[Physics] How does gamma-gamma pair production really work

electronspair-productionparticle-physicsphotons

See the Breit-Wheeler process, wherein two gamma photons are converted into an electron and a positron via a process that's the reverse of electron-positron annihilation. I do not doubt this process. However I'm less confident about the Wikipedia two-photon physics article. It talks about gamma-gamma pair production, and as far as I know it's in line with what some particle physicists say. It says this:

"From quantum electrodynamics it can be found that photons cannot couple directly to each other, since they carry no charge, but they can interact through higher-order processes[clarification needed]. A photon can, within the bounds of the uncertainty principle, fluctuate into a charged fermion–antifermion pair, to either of which the other photon can couple".

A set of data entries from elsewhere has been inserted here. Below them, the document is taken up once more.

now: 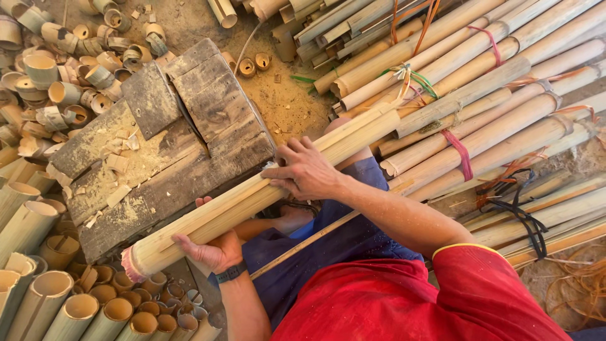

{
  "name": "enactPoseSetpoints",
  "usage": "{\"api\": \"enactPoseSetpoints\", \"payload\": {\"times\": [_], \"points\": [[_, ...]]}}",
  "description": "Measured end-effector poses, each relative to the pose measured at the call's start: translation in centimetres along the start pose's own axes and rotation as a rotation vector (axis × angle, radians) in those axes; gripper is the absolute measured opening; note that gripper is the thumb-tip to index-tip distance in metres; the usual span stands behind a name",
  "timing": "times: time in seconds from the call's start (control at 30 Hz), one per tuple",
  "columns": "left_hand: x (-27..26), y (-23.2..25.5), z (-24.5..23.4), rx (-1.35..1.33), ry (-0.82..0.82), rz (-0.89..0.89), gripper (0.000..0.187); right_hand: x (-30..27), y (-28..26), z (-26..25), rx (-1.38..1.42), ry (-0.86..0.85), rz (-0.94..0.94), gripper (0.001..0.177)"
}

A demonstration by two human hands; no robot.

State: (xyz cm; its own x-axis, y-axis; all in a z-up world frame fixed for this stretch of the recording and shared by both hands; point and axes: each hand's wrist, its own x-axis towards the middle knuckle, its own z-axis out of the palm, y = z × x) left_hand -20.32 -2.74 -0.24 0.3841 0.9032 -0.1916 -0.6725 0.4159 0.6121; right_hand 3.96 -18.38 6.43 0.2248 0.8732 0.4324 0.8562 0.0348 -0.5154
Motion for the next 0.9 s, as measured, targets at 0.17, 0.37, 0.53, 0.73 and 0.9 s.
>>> {"api": "enactPoseSetpoints", "payload": {"times": [0.17, 0.37, 0.53, 0.73, 0.9], "points": [[0.2, -0.2, 0.9, -0.005, 0.087, -0.006, 0.088, -0.1, -1.0, 1.0, -0.011, 0.012, 0.03, 0.026], [0.4, -0.4, 1.7, -0.014, 0.142, 0.003, 0.074, -0.2, -0.8, 1.6, -0.014, 0.016, 0.017, 0.026], [0.2, -0.8, 1.7, 0.036, 0.178, 0.006, 0.083, -0.1, -0.8, 1.8, -0.007, 0.005, 0.022, 0.027], [1.1, -1.3, 2.3, -0.013, 0.231, -0.019, 0.088, -0.1, -0.3, 1.3, -0.111, -0.005, -0.019, 0.051], [2.4, -3.9, 5.5, -0.077, 0.283, -0.005, 0.08, 0.7, 2.4, -0.1, -0.368, -0.376, 0.087, 0.09]]}}
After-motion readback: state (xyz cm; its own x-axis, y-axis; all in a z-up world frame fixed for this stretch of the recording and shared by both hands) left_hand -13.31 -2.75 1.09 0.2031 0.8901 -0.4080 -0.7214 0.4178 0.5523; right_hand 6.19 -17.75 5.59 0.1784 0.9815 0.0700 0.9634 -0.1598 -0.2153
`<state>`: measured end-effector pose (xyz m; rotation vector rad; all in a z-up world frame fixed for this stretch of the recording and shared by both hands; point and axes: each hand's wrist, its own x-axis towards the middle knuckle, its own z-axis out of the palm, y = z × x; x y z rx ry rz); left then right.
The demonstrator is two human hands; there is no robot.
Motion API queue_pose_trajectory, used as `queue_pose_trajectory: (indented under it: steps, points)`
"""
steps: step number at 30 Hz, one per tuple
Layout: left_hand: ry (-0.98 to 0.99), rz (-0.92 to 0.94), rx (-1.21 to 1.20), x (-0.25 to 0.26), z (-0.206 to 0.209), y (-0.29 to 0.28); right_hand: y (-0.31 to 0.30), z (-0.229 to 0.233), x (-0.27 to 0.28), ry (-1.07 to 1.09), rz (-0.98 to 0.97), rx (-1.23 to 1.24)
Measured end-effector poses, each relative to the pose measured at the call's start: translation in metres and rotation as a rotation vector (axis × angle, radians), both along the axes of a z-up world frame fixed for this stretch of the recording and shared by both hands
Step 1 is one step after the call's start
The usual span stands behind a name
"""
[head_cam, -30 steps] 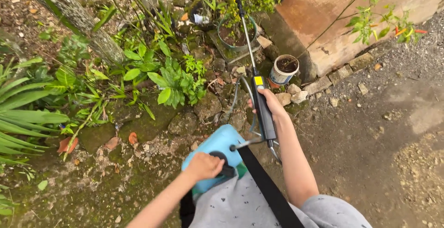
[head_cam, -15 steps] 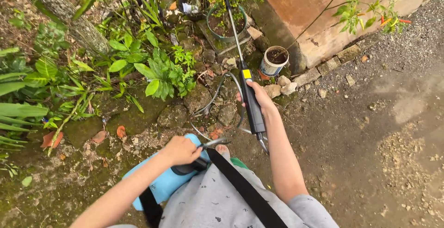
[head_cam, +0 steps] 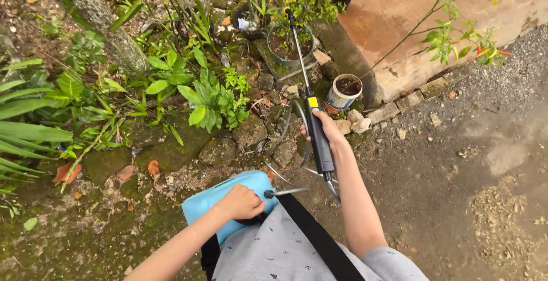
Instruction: The person uses a backpack sprayer to apply liquid to various plants in a garden area. They move along a path, spraying potted plants, ground cover, and small trees while walking forward.
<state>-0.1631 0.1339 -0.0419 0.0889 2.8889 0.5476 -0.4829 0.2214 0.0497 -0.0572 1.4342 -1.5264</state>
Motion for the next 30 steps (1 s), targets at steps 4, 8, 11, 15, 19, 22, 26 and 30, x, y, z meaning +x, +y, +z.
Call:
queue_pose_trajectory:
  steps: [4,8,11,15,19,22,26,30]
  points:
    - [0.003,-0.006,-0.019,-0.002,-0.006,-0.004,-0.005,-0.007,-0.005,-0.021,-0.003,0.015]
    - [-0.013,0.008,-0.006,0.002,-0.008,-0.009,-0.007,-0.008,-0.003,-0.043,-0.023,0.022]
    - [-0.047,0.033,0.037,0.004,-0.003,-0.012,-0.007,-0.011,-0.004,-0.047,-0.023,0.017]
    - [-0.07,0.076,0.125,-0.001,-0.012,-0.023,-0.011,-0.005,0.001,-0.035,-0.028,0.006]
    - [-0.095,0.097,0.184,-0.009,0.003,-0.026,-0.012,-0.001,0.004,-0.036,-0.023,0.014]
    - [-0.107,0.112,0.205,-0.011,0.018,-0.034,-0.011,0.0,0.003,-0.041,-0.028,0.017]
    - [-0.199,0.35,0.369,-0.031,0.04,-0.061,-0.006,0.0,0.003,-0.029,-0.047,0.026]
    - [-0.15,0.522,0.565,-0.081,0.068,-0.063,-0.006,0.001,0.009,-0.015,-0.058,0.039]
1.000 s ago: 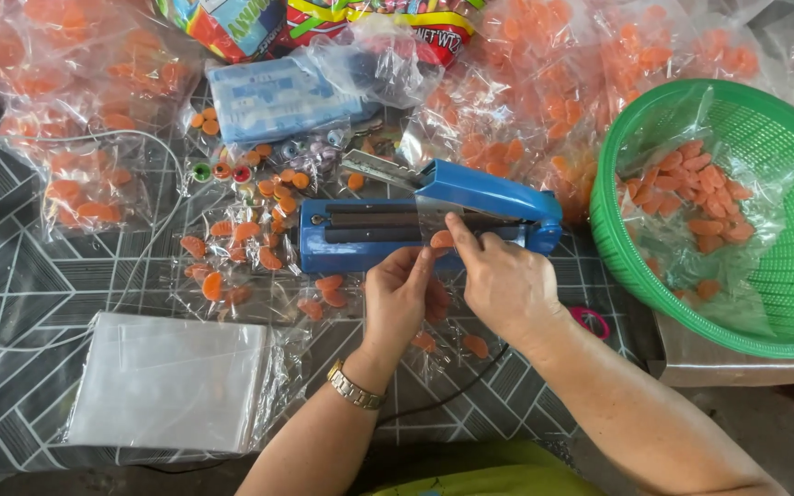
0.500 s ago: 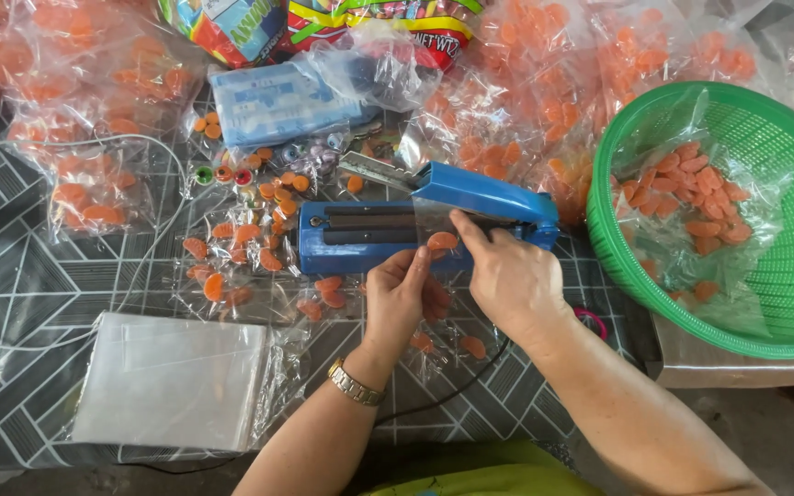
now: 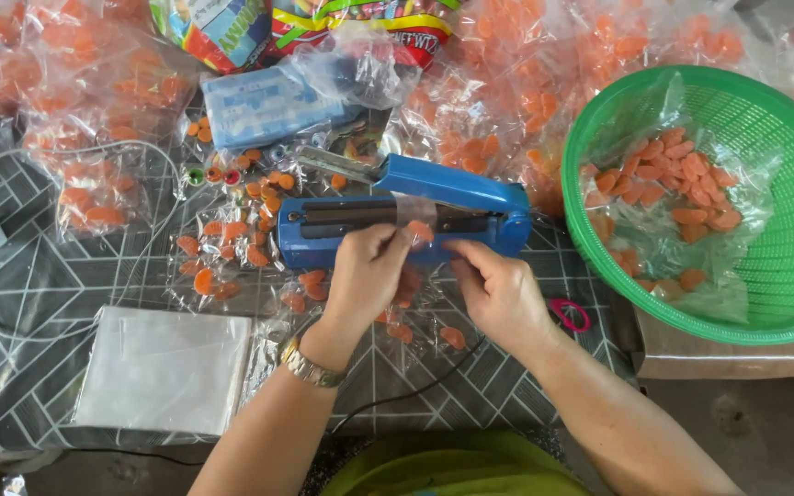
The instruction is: The person is packaging small orange food items into plastic bags, sealing them with a blue impulse sealer, and trimming the edges with scissors.
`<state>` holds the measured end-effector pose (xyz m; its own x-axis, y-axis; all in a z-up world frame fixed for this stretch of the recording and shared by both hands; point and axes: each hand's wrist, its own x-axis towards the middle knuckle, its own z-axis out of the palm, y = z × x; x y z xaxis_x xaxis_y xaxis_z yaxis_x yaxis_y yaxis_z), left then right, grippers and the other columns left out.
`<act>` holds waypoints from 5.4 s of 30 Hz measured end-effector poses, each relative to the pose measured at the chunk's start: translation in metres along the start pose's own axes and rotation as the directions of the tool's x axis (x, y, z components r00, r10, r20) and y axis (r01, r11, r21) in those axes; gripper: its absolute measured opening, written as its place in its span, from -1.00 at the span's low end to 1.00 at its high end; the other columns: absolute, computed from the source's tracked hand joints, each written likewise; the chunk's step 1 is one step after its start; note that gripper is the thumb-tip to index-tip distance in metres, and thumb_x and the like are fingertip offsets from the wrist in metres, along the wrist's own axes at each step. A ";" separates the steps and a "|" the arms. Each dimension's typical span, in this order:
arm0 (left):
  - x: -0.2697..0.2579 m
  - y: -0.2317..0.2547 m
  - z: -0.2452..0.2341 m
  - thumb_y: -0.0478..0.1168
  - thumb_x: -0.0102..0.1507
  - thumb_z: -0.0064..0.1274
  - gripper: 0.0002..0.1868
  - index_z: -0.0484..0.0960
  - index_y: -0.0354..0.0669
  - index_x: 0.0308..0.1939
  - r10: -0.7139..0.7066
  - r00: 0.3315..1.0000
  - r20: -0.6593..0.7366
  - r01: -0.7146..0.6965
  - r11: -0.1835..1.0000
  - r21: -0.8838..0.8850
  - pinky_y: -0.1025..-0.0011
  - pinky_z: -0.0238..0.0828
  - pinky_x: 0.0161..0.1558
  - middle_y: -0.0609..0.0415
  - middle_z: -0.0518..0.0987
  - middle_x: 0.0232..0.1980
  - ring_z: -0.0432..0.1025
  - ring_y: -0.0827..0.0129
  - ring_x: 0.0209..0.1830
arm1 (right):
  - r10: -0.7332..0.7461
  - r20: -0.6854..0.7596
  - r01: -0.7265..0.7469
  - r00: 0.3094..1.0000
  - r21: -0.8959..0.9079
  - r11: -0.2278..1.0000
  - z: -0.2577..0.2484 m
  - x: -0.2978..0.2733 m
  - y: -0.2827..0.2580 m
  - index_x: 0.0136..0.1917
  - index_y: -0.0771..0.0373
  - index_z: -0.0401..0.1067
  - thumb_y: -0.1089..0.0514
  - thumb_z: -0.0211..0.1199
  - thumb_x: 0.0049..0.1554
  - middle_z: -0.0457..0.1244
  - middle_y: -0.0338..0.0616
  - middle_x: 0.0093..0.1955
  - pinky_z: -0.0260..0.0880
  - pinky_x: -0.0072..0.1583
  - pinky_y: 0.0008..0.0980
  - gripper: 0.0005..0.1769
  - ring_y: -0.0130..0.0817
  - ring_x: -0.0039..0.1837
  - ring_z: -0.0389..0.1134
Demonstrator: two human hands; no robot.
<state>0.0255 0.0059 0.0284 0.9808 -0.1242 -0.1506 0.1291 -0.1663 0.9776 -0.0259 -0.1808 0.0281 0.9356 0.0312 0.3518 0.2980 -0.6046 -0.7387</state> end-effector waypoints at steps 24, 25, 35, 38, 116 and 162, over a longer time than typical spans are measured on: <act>-0.023 -0.039 0.019 -0.18 0.45 -0.12 -0.61 0.61 -0.57 -0.10 -0.036 0.999 -0.009 0.029 0.915 -0.402 0.34 0.51 -0.70 -0.24 0.59 -0.61 0.52 0.17 -0.75 | 0.146 0.378 0.034 0.914 -0.431 0.901 0.028 0.155 -0.023 0.57 0.03 0.21 -0.58 -0.42 0.28 0.10 0.12 0.55 -0.51 0.51 0.44 -0.07 0.03 0.63 -0.11; -0.023 -0.038 0.019 -0.18 0.45 -0.12 -0.61 0.61 -0.57 -0.10 -0.033 0.999 -0.005 0.028 0.915 -0.403 0.34 0.51 -0.70 -0.24 0.59 -0.61 0.52 0.17 -0.75 | 0.148 0.374 0.032 0.915 -0.435 0.900 0.028 0.154 -0.025 0.57 0.03 0.21 -0.58 -0.42 0.28 0.10 0.12 0.55 -0.51 0.51 0.44 -0.07 0.03 0.63 -0.11; -0.026 -0.033 0.018 -0.16 0.44 -0.10 -0.59 0.59 -0.60 -0.05 -0.036 0.999 0.000 0.033 0.915 -0.402 0.32 0.53 -0.71 -0.26 0.61 -0.60 0.54 0.13 -0.73 | 0.182 0.389 0.055 0.903 -0.526 0.849 0.040 0.156 -0.024 0.57 0.06 0.20 -0.52 -0.40 0.32 0.15 0.15 0.50 -0.45 0.53 0.41 -0.13 0.03 0.59 -0.05; -0.026 -0.032 0.019 -0.14 0.43 -0.08 -0.57 0.57 -0.62 -0.04 -0.034 0.999 0.007 0.034 0.915 -0.402 0.31 0.54 -0.70 -0.27 0.61 -0.59 0.54 0.13 -0.73 | 0.229 0.406 0.034 0.885 -0.546 0.837 0.039 0.155 -0.025 0.57 0.04 0.20 -0.52 -0.40 0.31 0.15 0.13 0.50 -0.43 0.53 0.41 -0.13 0.02 0.59 -0.04; -0.020 -0.039 0.017 -0.20 0.41 -0.05 -0.62 0.61 -0.62 -0.05 -0.060 0.998 0.032 0.068 0.884 -0.462 0.25 0.56 -0.70 -0.32 0.61 -0.58 0.55 0.05 -0.72 | -0.110 0.242 0.259 0.964 -0.766 0.589 0.025 0.030 -0.009 0.51 -0.06 0.28 0.14 0.00 0.19 0.38 -0.21 -0.33 0.51 -0.28 -0.18 -0.39 -0.22 -0.33 0.47; -0.089 -0.003 0.006 -0.28 0.29 0.18 -0.86 0.75 -0.29 -0.15 0.390 0.905 -0.169 -0.408 0.908 -0.093 0.37 0.56 -0.44 -0.10 0.60 -0.47 0.50 0.30 -0.53 | 0.206 0.176 -0.271 0.962 0.612 0.743 -0.008 -0.029 -0.042 -0.12 0.45 0.61 0.35 0.41 0.09 0.40 0.04 -0.33 0.55 -0.06 -0.37 -0.91 -0.47 -0.18 0.38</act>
<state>-0.0634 0.0115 0.0379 0.9629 -0.0125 0.2697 -0.2698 -0.0093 0.9629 -0.0672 -0.1630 0.0532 0.9953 0.0459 0.0848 0.0835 0.0297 -0.9961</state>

However as far as I know, a 511keV photon does not spend its life magically morphing into a 511keV electron and a 511keV positron. That’s in breach of conservation of energy. In similar vein the electron and the positron cannot then magically morph back into a single 511keV photon. That's in breach of conservation of momentum. Moreover photons travel at the speed of light whilst electrons and positrons do not – a photon cannot spend its life fluctuating into fermion pairs, if it did it couldn't travel at c. Besides, virtual particles are virtual. As in not real. They aren't short-lived real particles that pop in and out of existence like magic. Instead they only exist in the mathematics of the model. Which is why hydrogen atoms don’t twinkle, and magnets don’t shine. On top of all that pair production surely does not occur because pair production occurred. Spontaneously. Like worms from mud. All in all, this explanation for pair production is woefully inadequate. A better explanation is required. So:

How does gamma-gamma pair production really work?

I will give a 500-point bounty to the least-worst answer to the question. One answer will get the bounty, even if I don't like it.

Best Answer

Quantum field theory does not offer a description of "how" its processes work, just like Newtonian mechanics doesn't offer an explanation of "how" forces impart acceleration or general relativity an explanation of "how" the spacetime metric obeys the Einstein equations.

The predictions of quantum field theory, and quantum electrodynamics (QED) in particular, are well-tested. Given two photons of sufficient energy to yield at least the rest mass of an electron-positron pair, one finds that QED predicts a non-zero amplitude for the process $\gamma\gamma \to e^+ e^-$ to happen. That is all the theory tells us. No "fluctuation", no "virtual particles", nothing. Just a cold, hard, quantitative prediction of how likely such an event is.

All other things - for instance the laughable description in the Wikipedia article you quote - are stories, in this case a human-readable interpretation of the Feynman diagrams used to compute the probability of the event, but should not be taken as the actual statement the quantitative theory makes.

There is no "how", what happens between the input and the output of a quantum field theoretic process is a black box called "time evolution" that has no direct, human-readable interpretation. If we resolve it perturbatively with Feynman diagrams, people like to tell stories of virtual particles, but no one forces us to do that - one may organize the series in another way, may be even forced to do so (e.g. at strong coupling), or one may not use a series at all to compute the probability. The only non-approximative answer to "how" the scattering processes happen in quantum field theory that QFT has to offer is to sit down and derive the LSZ formula for scattering amplitudes from scratch, as it is done in most QFT books. Which, as you may already see from the Wikipedia article, is not what passes as a good story in most circles.

But neither nature nor our models of it are required to yield good stories. Our models are required to yield accurate predictions, and that is what quantum field theory does.